- **EXERCISE OBJECTIVE**: Going through the data below, find how many lines include the word "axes", and reply with that number alone.

- **SOURCE MATERIAL**:
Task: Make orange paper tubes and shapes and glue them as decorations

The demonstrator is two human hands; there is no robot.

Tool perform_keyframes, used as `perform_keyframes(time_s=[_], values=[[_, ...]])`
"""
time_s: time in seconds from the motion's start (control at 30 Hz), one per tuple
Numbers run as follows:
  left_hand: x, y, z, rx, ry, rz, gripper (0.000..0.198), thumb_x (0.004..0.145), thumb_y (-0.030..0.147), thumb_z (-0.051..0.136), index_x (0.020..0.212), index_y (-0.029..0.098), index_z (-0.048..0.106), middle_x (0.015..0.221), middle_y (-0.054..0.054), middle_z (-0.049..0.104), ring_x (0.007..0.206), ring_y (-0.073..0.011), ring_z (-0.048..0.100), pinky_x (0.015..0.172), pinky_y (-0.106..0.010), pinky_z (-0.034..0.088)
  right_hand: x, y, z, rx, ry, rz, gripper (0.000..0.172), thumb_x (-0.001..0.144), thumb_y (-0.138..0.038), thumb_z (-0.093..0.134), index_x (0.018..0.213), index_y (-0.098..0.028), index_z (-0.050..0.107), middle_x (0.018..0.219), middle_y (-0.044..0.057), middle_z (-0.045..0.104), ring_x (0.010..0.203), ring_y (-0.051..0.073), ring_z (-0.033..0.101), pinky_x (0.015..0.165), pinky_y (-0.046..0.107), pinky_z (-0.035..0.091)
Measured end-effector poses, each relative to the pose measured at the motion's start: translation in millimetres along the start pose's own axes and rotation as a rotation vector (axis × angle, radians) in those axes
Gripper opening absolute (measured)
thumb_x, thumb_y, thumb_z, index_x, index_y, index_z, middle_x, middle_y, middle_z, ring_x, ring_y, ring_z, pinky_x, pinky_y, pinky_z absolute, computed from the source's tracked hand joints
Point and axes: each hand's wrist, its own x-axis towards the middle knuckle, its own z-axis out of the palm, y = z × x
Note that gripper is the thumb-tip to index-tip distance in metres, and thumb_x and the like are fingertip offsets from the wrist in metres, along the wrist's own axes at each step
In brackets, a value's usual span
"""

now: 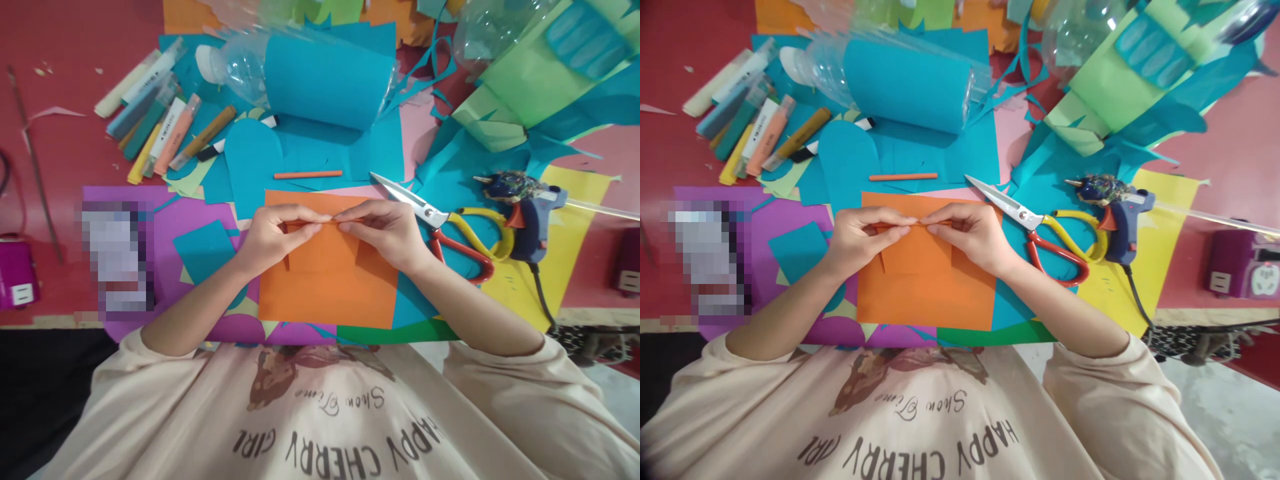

- **SOLUTION FOR THIS EXERCISE**: 3